Five people died during this year's climbing season. Since records began in the 1920s, more than 300 people have died on Everest.
Pemba Sherpa, executive director of 8K Expeditions, the company that coordinated the searches, classified the feat as a "true self-rescue".
"Dawa managed to survive against all odds for days.

It's a true miracle," he said.
When Thrall first saw comments on social media that Dawa Sherpa - also known as Hillary Dawa Sherpa, after the famous climber Edmund Hillary - had been found alive, he thought it was spam.
"It's unbelievable: one minute I was holding back tears with his daughter, and the next minute I saw him crawling into the village," Thrall told the BBC. "It's absolutely incredible, indescribable," he added.
The wife (right) and the guide's daughter (left) remain in hospital awaiting medical discharge.
Prabin Ranabhat/ AFP via Getty Images
The guide's wife, Damu Sherpa, told the BBC that she had given up hope when the expedition company informed her that rescue was impossible and that the family had begun the funeral rites.
"When I saw him for the first time, I was very surprised.

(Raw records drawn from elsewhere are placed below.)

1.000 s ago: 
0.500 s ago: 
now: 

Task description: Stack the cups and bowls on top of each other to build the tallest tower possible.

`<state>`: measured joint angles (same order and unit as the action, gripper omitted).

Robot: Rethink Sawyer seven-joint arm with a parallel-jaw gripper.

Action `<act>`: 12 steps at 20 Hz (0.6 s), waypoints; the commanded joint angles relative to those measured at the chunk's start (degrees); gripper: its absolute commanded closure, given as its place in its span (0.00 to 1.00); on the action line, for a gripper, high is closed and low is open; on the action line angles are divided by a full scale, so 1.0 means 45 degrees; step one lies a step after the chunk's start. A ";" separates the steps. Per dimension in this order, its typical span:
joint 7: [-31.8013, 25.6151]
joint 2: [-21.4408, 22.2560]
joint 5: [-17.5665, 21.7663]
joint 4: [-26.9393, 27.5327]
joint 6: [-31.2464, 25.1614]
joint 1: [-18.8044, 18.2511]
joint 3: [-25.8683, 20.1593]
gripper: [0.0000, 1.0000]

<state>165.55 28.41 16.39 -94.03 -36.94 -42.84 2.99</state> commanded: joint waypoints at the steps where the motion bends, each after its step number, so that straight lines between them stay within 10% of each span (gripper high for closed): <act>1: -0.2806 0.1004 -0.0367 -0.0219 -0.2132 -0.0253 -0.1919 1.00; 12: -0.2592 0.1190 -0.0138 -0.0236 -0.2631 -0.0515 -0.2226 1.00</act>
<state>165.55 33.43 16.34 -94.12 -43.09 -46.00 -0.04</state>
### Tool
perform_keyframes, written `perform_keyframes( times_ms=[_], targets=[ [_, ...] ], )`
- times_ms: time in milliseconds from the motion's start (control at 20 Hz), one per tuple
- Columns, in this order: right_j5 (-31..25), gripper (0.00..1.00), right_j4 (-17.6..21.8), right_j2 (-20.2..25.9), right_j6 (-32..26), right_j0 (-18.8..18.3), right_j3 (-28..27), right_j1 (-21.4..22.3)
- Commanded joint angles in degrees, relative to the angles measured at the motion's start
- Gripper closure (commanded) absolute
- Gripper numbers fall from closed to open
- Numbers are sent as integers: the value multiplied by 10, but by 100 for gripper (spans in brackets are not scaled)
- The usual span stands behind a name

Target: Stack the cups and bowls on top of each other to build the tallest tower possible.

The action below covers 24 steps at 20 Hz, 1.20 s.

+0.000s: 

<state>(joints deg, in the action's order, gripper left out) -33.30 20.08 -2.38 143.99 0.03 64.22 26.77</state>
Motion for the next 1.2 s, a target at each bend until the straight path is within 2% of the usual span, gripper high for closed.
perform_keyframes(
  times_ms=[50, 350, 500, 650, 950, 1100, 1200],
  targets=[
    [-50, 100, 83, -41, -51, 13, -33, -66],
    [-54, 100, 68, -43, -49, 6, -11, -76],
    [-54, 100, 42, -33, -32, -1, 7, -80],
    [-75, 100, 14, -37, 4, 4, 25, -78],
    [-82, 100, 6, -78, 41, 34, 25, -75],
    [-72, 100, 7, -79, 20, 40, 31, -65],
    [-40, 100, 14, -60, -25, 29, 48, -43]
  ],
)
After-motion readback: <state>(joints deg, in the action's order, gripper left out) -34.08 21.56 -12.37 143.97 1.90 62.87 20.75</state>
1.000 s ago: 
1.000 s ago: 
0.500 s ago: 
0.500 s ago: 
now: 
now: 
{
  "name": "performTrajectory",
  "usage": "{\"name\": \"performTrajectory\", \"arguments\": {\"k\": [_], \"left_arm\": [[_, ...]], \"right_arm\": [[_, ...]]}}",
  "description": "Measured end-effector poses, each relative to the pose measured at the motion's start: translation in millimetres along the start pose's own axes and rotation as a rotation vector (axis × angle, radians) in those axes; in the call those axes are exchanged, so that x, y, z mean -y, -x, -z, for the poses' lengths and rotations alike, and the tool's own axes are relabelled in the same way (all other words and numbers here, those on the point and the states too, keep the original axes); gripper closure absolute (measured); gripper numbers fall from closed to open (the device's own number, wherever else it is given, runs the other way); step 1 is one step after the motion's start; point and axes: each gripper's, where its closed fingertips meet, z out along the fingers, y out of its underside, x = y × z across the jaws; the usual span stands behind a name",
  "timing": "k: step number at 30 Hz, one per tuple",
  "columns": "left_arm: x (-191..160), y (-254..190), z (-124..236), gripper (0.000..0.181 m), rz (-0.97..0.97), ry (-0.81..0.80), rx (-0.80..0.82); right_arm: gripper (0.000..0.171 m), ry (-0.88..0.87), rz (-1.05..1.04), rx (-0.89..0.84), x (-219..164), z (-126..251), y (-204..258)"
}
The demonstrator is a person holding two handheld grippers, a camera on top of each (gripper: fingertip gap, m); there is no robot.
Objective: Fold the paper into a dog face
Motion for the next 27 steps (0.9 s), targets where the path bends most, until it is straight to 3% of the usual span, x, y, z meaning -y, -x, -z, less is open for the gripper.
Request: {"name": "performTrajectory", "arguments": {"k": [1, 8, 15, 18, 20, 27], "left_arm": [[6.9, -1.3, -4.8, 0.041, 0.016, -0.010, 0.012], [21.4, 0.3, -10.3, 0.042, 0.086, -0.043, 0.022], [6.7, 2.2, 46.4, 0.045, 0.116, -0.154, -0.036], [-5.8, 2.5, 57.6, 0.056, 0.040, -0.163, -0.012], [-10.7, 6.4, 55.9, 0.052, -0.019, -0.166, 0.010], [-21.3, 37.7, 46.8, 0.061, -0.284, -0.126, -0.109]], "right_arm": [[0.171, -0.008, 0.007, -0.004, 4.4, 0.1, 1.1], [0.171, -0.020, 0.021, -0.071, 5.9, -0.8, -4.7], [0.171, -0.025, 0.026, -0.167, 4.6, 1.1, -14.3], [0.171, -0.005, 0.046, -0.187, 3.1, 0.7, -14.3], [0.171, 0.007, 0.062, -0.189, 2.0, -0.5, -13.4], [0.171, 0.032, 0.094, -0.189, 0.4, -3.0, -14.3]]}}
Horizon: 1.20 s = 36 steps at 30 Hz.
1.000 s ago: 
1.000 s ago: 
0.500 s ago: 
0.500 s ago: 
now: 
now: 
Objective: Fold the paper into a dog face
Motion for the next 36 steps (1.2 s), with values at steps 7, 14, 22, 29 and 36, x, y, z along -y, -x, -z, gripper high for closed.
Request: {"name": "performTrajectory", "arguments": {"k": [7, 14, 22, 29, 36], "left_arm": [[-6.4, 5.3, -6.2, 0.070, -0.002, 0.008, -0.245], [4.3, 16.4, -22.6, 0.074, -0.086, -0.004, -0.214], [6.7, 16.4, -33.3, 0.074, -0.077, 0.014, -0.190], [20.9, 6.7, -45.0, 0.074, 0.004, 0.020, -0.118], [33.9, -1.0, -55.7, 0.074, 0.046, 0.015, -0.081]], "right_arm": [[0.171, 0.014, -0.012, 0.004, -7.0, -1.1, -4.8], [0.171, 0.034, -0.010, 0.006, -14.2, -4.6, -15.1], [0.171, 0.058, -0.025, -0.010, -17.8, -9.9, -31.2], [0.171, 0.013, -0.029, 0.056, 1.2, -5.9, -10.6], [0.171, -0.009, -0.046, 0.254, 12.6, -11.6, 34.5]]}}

I was distressed after we were told he would never come home. I can't believe he came back alive," she said. "I couldn't believe my eyes when I saw he came back safe and sound."
"I wonder how long he survived without food and supplies... I can't understand how my husband managed to eat and drink at such an altitude. I hope no one has to go through this," he said.
Damu Sherpa added that the Nepali government should ensure that similar incidents do not happen again.
"He recognized me... he is fine and he is talking. We are happy," said the guide's daughter, Mhendo Lhamo Sherpa, to Reuters, after visiting him.
Doctors at HAMS Hospital in Kathmandu said that Dawa Sherpa receives full care in the ICU. His condition is stable and dehydration is improving significantly.
More than a thousand people have reached the top of Everest this season, the busiest in history.